Tigh just walked into Adama’s room and started crying. Adama is holding him. I love their man love. Now Tigh is talking about how it’s not like Zak, but still he’s depressed.
~8:56pm
Sixes and Eights are painting more of the ship. Really, painting. I CANNOT get over that. A six is looking at the wall and being very sad. Who was she being sad at? Pictures of the Cylons who have died since the alliance. They’re talking about how the blending has already happened.
END SHOW
~8:57pm
I don’t know why the show keeps cutting out so early. It used to run right up until the last second. I think the whole point of this episode was that if the Cylons and Humans don’t come together they’ll die. Hybridism is supreme. The Galactica will die if a balance can’t be found.
So what do the damned Head people want? And why haven’t we seen a Head Baltar in a while? Why are they laying the ground for rebellion while trying to create hybrid children? I do not understand their motives at all.
PREVIEWS FOR NEXT WEEK
Starbuck wants to know if she’s a ghost or a demon. Only 4 more episodes. Someone wants an 8 tried for treasons. Part of a ship blows up, and an 8 screams while hugging Helo.

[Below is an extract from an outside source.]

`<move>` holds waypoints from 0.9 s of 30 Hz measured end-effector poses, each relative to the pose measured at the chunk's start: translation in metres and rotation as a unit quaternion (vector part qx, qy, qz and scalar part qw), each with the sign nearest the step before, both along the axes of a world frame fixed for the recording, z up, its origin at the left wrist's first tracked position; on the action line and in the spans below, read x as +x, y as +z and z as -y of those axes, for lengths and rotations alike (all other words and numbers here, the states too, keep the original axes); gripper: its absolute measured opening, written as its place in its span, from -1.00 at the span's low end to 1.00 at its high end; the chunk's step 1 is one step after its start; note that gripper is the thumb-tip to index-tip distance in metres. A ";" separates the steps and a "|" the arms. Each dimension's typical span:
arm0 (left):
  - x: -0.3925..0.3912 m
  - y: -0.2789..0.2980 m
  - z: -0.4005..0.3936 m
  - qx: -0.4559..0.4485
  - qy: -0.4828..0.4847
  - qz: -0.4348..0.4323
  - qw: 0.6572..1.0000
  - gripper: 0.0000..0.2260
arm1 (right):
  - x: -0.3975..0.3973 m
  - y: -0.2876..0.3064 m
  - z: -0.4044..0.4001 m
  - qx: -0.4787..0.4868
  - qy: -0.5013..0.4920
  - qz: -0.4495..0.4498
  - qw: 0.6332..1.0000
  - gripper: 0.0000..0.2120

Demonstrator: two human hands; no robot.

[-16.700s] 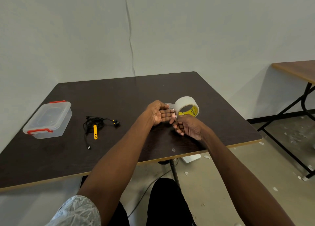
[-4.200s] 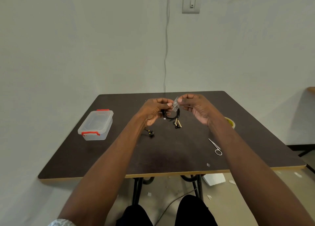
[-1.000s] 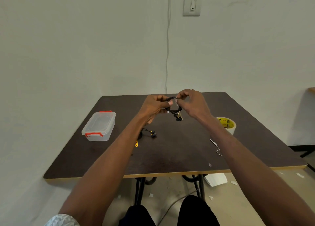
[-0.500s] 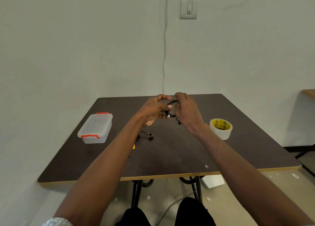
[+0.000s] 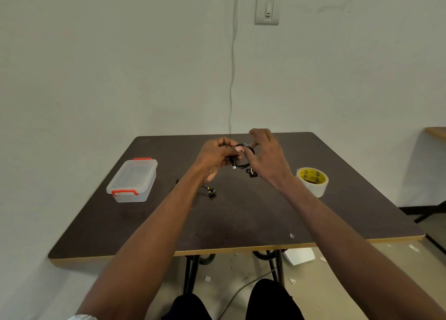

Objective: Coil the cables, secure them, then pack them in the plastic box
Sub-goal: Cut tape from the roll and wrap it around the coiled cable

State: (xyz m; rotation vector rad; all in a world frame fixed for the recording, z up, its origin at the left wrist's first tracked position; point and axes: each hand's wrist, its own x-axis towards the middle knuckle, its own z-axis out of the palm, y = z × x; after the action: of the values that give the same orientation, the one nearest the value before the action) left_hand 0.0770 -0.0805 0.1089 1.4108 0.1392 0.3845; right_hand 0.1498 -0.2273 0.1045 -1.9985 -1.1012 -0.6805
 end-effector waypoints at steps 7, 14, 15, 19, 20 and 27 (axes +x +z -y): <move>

*unless Google is doing something to my search results using my account information to give this site a deceivingly high page rank. Also, thank you to io9.com, tor.com, and scifiwire.com for not having BSG liveblogs. That totally would have screwed me.
*I am going to go ahead and guess I did not make up this word. I thought I made up the word twincest, but found out it had been independantly created by many others. Every time I see an incest joke I of course feel sad for the entire human race. Blegh.